* **Goal of the exercise**
Every line below between the line holding "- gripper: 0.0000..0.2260" and the line holding "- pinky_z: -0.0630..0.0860", inclusive, should be repeated exactly, and all other lines omitted.

* **Supplied data**
-=-=-=-=-

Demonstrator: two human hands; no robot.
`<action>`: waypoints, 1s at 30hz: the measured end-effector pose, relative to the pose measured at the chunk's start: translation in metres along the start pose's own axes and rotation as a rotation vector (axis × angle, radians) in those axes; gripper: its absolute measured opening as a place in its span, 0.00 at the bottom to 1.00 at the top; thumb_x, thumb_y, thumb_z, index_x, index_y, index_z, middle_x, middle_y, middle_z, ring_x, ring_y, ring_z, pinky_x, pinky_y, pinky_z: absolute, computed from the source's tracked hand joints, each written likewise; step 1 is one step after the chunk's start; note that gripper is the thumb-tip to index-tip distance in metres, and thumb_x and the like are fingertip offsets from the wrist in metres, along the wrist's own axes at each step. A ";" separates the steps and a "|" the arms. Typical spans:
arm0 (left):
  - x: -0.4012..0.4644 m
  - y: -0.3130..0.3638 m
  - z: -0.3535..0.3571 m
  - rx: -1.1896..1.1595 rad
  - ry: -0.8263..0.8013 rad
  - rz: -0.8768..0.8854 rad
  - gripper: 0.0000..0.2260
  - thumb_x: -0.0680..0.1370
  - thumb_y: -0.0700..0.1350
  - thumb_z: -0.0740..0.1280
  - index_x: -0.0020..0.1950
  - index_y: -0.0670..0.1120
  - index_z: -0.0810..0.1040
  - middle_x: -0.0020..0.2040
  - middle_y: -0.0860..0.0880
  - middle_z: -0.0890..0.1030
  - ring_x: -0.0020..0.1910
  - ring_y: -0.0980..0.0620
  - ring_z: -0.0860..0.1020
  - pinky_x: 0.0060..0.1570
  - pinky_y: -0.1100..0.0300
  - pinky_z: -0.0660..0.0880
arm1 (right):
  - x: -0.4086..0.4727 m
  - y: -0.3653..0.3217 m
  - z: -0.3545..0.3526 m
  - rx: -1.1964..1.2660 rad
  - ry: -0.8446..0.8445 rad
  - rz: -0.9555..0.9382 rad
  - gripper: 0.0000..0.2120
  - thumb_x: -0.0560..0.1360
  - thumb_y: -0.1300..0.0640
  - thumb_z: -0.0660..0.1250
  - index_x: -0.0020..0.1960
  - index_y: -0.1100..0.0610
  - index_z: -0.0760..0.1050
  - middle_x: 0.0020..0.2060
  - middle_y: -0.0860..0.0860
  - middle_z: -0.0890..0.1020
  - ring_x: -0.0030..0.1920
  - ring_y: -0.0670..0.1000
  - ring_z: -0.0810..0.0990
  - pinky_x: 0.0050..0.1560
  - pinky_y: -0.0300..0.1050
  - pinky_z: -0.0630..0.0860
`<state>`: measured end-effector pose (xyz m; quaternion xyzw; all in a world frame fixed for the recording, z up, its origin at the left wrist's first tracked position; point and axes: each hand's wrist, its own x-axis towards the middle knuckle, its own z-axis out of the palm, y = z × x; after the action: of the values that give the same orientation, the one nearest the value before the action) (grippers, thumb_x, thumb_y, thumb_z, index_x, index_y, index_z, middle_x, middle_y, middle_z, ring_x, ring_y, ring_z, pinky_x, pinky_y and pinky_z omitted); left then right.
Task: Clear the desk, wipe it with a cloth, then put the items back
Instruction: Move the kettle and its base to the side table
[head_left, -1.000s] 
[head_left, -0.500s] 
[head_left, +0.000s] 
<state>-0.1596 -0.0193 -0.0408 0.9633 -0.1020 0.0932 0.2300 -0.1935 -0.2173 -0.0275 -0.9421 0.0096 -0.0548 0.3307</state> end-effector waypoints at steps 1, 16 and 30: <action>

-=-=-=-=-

* **Task result**
  - gripper: 0.0000..0.2260
  - thumb_x: -0.0680..0.1370
  - thumb_y: -0.0700..0.1350
  - thumb_z: -0.0740..0.1280
  - index_x: -0.0020..0.1950
  - index_y: -0.0670..0.1120
  - index_z: -0.0810..0.1040
  - middle_x: -0.0020..0.2040
  - middle_y: -0.0860..0.0880
  - middle_z: -0.0890..0.1030
  - ring_x: -0.0020..0.1910
  - ring_y: -0.0980..0.0620
  - ring_z: -0.0860..0.1020
  - pinky_x: 0.0060..0.1570
  - pinky_y: -0.1100..0.0300
  - pinky_z: -0.0660..0.0880
arm1 (right):
  - x: -0.4086..0.4727 m
  - y: -0.3653..0.3217 m
  - z: -0.3545..0.3526 m
  - rx: -1.1964..1.2660 rad
  - ry: -0.8446..0.8445 rad
  - rz: -0.9555..0.9382 rad
  - gripper: 0.0000..0.2120
  - thumb_x: -0.0560..0.1360
  - thumb_y: -0.1300..0.0640
  - thumb_z: -0.0660..0.1250
  - index_x: -0.0020..0.1960
  - index_y: -0.1100..0.0610
  - index_z: -0.0760..0.1050
  - middle_x: 0.0020..0.2060
  - middle_y: -0.0860..0.0860
  - middle_z: -0.0890..0.1020
  - ring_x: -0.0030..0.1920
  - ring_y: -0.0670..0.1000
  - ring_z: -0.0810..0.0990
  - pinky_x: 0.0050..0.1560
  - pinky_y: -0.0300..0.1050
  - pinky_z: -0.0630..0.0860

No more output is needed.